Required action —
All lines in the material below that hold "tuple" should be found and copied.

Listed entries —
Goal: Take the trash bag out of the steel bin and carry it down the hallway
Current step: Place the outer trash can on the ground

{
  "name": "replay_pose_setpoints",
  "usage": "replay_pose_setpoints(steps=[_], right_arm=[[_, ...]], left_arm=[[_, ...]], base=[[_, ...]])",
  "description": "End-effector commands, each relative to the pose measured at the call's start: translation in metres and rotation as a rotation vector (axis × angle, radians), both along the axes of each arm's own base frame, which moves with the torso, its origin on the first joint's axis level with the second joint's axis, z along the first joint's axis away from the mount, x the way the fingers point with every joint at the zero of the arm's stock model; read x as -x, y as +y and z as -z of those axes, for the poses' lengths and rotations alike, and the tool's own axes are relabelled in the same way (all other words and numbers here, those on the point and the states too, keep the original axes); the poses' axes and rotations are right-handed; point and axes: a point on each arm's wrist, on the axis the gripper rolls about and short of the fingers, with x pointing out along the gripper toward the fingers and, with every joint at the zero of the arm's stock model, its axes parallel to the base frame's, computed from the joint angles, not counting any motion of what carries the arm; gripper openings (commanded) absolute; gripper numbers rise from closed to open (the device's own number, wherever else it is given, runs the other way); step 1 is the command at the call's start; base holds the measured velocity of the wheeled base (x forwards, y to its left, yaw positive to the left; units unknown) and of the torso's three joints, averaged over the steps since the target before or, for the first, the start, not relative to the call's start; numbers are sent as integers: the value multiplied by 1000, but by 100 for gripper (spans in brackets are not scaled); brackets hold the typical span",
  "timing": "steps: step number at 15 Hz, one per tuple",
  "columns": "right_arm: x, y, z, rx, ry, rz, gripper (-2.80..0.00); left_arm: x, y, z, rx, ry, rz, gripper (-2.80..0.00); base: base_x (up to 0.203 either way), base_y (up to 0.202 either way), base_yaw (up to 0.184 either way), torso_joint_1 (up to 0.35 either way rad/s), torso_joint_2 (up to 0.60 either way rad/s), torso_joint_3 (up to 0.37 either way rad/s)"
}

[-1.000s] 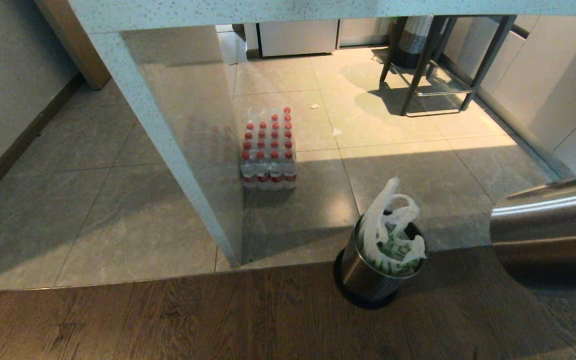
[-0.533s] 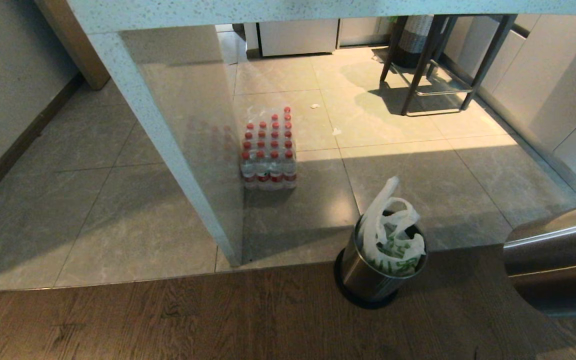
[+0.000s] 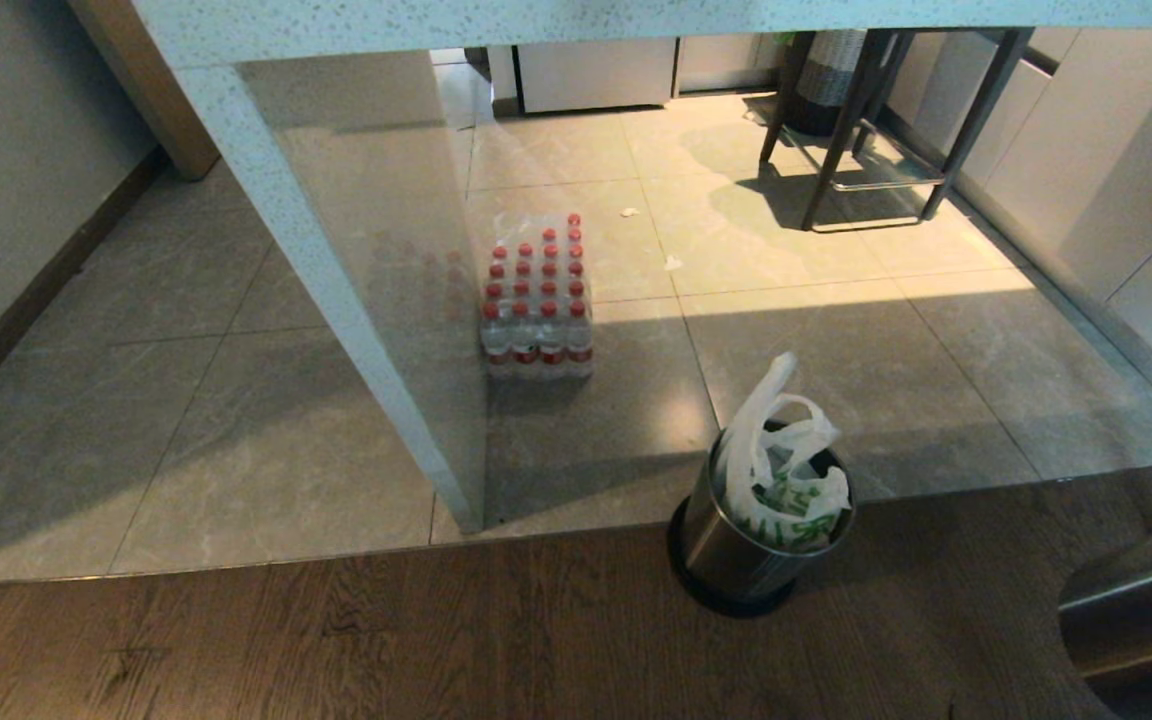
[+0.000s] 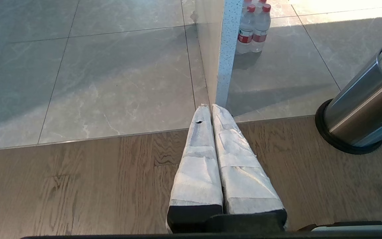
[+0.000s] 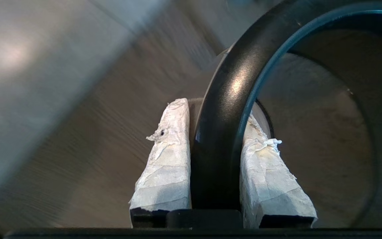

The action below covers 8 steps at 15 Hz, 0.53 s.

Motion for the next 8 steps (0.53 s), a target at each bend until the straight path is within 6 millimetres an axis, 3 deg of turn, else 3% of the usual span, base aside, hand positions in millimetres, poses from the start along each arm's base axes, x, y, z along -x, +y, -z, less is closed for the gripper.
replay_pose_setpoints(steps=[1,5,6,8], right_arm=[[-1,-16,49,-74,100,41,-280],[-13,-29,91,-126,140,61,-280],[-16,-32,94,-110,135,64,-280],[-23,-39,77,28,35,74,-280]], left_arm=[[0,0,0,0,1,0,-280],[0,0,0,0,1,0,-280],[0,0,0,0,1,0,-280],[0,0,0,0,1,0,-280]], base=[[0,0,0,0,0,0],[0,0,0,0,0,0],[0,0,0,0,0,0],[0,0,0,0,0,0]])
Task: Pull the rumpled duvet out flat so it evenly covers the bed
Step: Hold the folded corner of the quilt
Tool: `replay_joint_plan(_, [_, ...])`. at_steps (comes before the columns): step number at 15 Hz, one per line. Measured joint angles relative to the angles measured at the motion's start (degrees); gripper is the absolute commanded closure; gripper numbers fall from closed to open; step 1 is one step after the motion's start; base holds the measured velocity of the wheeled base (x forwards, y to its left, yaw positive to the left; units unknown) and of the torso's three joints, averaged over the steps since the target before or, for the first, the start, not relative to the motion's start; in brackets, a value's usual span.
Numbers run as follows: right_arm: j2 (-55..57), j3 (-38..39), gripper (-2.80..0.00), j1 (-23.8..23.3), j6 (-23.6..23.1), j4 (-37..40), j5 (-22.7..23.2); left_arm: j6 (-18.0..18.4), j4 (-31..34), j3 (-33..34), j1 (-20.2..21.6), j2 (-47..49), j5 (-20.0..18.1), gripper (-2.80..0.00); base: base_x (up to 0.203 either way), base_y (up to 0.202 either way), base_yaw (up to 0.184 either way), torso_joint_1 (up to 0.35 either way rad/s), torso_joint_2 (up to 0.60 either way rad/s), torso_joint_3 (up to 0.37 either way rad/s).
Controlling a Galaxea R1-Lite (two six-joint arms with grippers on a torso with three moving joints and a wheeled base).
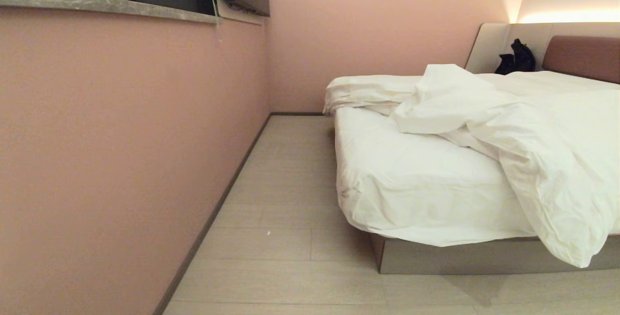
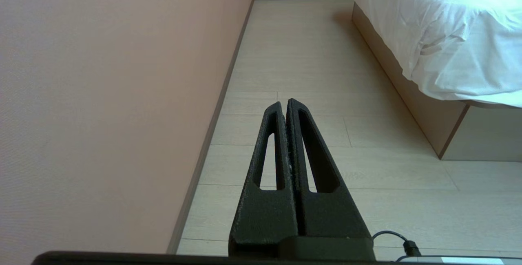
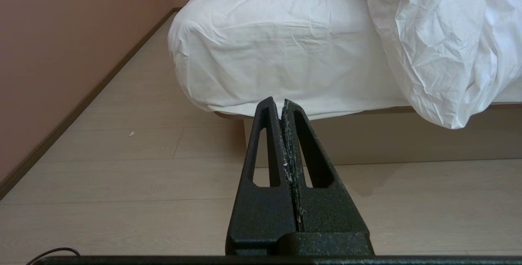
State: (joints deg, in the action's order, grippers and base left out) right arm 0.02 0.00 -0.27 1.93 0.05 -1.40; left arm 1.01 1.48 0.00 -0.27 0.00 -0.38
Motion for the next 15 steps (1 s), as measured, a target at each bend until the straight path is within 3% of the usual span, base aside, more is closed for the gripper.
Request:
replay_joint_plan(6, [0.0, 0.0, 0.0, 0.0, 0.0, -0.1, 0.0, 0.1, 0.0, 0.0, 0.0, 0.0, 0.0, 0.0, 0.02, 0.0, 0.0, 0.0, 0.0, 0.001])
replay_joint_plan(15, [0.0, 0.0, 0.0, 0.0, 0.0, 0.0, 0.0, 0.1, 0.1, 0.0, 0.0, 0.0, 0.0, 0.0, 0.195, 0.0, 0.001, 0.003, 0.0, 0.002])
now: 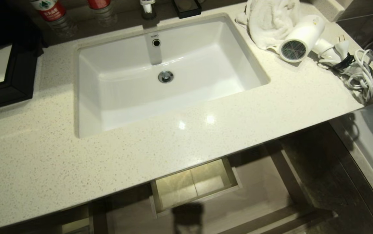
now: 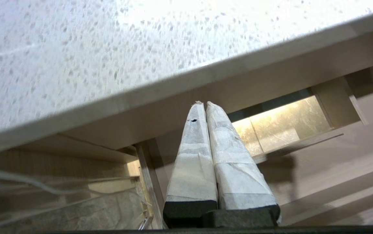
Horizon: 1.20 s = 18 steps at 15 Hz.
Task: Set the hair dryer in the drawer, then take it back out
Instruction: Pick up the hairdryer
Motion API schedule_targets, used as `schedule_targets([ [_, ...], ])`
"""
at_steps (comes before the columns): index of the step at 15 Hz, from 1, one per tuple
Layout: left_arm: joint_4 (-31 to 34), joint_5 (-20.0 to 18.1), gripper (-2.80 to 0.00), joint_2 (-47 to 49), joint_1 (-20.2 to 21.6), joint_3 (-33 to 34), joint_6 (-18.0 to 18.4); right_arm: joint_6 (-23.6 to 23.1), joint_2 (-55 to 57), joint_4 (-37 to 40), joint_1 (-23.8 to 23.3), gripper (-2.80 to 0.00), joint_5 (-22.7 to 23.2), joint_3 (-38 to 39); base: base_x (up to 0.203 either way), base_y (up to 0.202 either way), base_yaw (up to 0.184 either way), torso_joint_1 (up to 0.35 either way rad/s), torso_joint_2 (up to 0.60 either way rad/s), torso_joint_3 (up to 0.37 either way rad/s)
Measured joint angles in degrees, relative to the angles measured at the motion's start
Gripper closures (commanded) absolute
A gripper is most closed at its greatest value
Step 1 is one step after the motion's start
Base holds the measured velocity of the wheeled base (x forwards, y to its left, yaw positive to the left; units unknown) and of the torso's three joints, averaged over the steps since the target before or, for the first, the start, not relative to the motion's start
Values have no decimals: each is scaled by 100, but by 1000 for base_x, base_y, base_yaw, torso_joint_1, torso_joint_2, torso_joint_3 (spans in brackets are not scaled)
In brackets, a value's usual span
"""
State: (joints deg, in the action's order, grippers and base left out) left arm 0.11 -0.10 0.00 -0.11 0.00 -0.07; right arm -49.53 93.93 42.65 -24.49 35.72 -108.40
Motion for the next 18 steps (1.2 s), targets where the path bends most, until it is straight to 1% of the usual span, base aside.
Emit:
schedule_targets([
  [4,-1,0,0,0,0,0,0,-110,-80,9,-3,0,5,52,0,0,0,21,-15,4],
  [6,-1,2,0,0,0,0,0,-63,-118,21,-3,0,70,73,0,0,0,0,0,0],
  [7,0,2,0,0,0,0,0,-58,-134,87,-3,0,219,90,0,0,0,0,0,0],
  [9,-1,0,0,0,0,0,1,-90,-162,216,-23,0,655,115,0,0,0,0,0,0],
  [10,0,0,0,0,0,0,0,-82,-173,242,-28,-280,805,123,0,0,0,0,0,0],
  [14,-1,1,0,0,0,0,0,-243,-190,266,-20,-280,789,143,0,0,0,0,0,0],
  [18,0,2,0,0,0,0,0,-207,-188,371,-12,-280,794,118,0,0,0,0,0,0],
])
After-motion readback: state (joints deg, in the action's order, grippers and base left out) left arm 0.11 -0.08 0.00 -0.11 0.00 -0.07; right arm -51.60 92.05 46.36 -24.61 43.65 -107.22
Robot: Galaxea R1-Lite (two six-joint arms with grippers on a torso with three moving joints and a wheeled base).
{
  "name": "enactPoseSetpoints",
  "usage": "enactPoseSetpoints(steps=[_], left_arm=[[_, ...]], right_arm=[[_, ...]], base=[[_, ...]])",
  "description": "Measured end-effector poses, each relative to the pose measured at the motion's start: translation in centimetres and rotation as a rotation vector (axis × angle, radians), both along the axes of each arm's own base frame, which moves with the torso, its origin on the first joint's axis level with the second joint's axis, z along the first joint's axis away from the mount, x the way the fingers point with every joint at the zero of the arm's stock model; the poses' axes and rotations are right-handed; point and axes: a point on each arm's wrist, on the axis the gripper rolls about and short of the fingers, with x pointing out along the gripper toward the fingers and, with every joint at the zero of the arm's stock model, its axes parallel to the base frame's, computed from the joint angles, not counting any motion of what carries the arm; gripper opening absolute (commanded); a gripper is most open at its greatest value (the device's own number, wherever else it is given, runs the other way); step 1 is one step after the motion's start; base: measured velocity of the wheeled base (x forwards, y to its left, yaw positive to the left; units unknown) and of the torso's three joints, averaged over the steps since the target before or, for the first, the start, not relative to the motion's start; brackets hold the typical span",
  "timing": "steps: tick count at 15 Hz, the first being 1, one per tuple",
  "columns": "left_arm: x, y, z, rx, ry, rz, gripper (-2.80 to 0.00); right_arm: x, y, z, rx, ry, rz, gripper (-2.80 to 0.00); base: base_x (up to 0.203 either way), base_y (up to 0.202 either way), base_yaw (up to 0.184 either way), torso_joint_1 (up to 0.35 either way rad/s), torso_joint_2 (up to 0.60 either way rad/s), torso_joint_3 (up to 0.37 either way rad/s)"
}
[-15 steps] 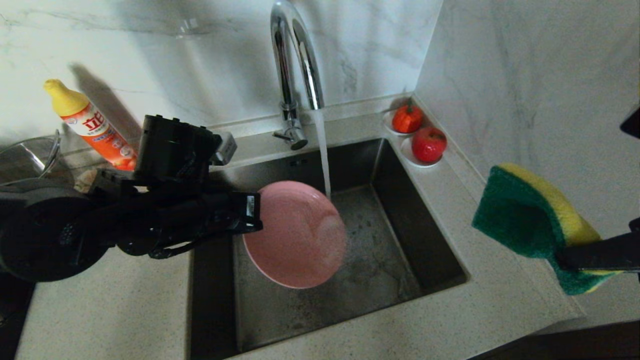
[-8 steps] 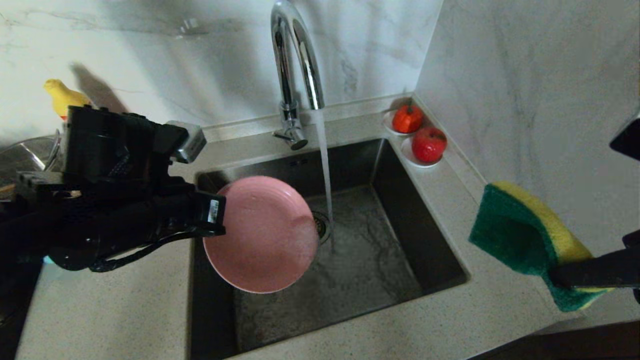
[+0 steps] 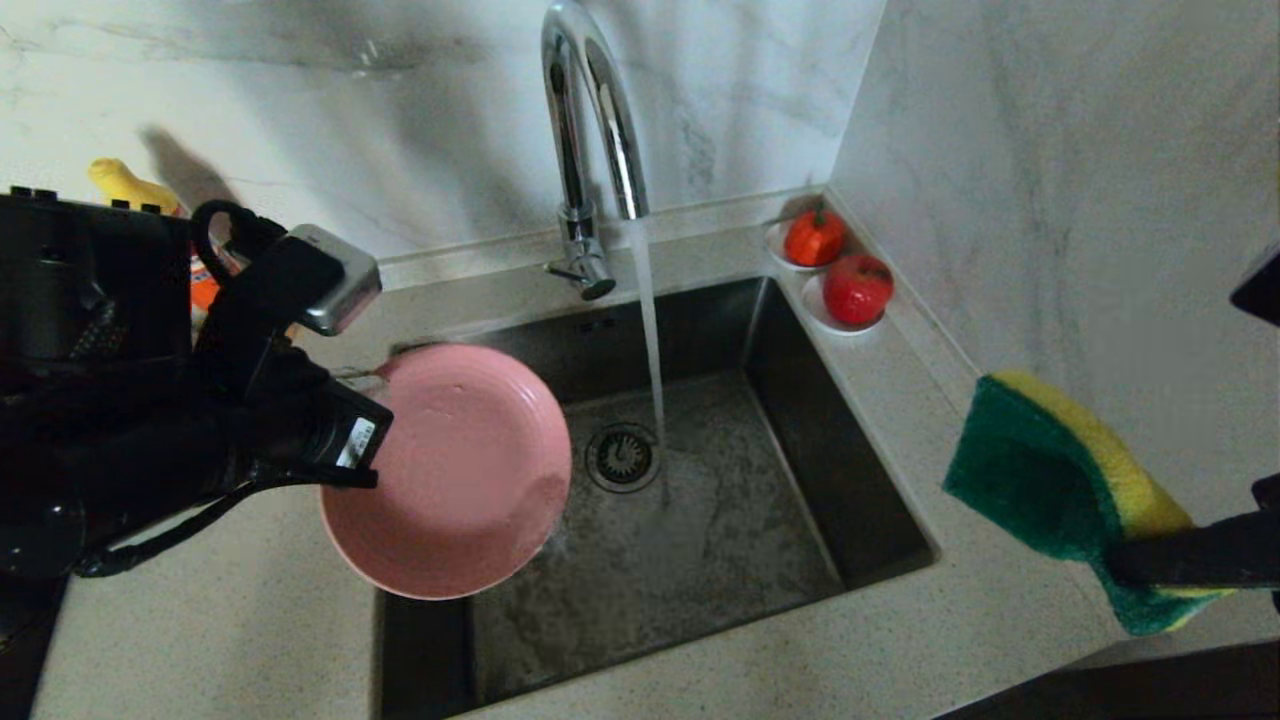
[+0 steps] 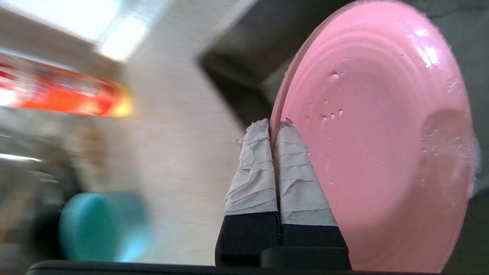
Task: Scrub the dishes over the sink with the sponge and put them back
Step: Rinse the plate
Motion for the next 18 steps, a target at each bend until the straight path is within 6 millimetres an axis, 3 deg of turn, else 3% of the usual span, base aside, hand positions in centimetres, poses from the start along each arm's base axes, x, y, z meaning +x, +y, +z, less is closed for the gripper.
enactPoseSetpoints(steps=[5,11,18], left_arm=[[-0.6,0.5,1.3,0.166,-0.096,0.024,-2.80],[-0.6,0.6,2.4,0.223,-0.229,0.053,-2.80],[-1.6,1.1,2.1,0.303,-0.233,0.047,-2.80]], right_arm=[[-0.1,0.0,-0.4,-0.005,0.007,0.001,-2.80],[0.0,0.0,-0.8,-0.005,0.010,0.001,-2.80],[0.1,0.0,-1.2,-0.012,0.026,0.001,-2.80]], base=[[0.000,0.000,0.000,0.000,0.00,0.000],[0.000,0.000,0.000,0.000,0.00,0.000],[0.000,0.000,0.000,0.000,0.00,0.000]])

Output of the exercise —
  "timing": "steps: step number at 15 Hz, one per tuple",
at_steps (comes before the columns): index of the step at 15 Hz, from 1, one per tuple
  "timing": "steps: tick count at 15 Hz, the first being 1, one per tuple",

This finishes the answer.